The prevalence of individuals with cystic fibrosis is incredibly high. It is observed that when the population ages, the risk of occurrence of CF-related diabetes (CFRD) increases in people with cystic fibrosis compared to those without the condition. Even though highly effective modulator therapies (HEMT) are increasingly used in this population, it does not significantly improve glucose metabolism or pancreatic endocrine function. Hence newer therapies and deeper insights into pancreatic function are essential. Recent research published in ‘scientific reports’ explores the association between CFRD and reduced islet protein expression of GLP-1 receptor and disturbed cell-specific transcriptional programs in people with CFRD.

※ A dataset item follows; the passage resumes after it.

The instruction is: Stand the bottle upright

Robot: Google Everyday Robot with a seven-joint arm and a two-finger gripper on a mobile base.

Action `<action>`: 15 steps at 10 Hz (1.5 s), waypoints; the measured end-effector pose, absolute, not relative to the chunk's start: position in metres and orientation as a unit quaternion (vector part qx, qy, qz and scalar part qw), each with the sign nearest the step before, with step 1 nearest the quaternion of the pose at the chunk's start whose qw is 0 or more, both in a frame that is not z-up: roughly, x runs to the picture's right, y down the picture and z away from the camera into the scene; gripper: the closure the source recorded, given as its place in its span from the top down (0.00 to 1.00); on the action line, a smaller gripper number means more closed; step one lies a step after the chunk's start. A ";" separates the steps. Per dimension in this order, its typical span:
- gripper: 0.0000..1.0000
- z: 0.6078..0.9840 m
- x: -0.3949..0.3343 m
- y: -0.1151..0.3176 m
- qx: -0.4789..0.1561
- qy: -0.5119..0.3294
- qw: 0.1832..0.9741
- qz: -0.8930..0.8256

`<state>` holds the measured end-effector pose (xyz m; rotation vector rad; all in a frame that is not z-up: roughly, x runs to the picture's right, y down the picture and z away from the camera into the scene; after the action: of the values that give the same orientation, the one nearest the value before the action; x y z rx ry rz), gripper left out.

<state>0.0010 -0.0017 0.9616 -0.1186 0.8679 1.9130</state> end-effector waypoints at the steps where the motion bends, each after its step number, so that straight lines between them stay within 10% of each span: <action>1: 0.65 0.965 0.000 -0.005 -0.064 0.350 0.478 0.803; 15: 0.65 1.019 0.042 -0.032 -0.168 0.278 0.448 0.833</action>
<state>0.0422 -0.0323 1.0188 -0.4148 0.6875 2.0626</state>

      Glucagon-like peptide-1 (GLP-1) from islet α cells enhances insulin secretion by binding to GLP-1 receptors (GLP-1Rs) on β cells. The researchers analyzed whether expression of GLP-1 and/or it signaling components are reduced in CFRD, which in turn may contribute to impaired insulin secretion. Pancreas specimens from de-identified human donors were obtained from two sources: samples from an existing retrospective autopsy collection and pancreas samples prospectively collected from human organ donors. Immunohistochemistry analysis for GLP-1 and GLP-1R was performed. Islets were distinguished morphologically, and areas of illumination (AOI) were selected based on insulin- and glucagon-positive immunofluorescence within islets and intact islets were selected for sequencing using Illumina NovaSeq 6000 system. Statistical differences were identified using One-way ANOVA with pairwise comparisons conducted with a Mann-Whitney test or Kruskal-Wallis test for multiple comparisons. Immunohistochemistry of pancreas from humans with CFRD versus no-CF/no-diabetes revealed reduced GLP-1R immunoreactivity per islet area or per insulin-positive islet area in CFRD. Spatial transcriptomics, results showed several differentially expressed α- and/or β-cell genes between CFRD and control pancreas. Gene set enrichment analysis also revealed α and β cell-specific pathway dysregulation in CFRD. The results suggest that intra-islet GLP-1 is not limited to CFRD, but its action may be restricted due to reduced GLP-1R protein levels. Thus, restoring β-cell GLP-1R protein expression may improve β-cell function in CFRD.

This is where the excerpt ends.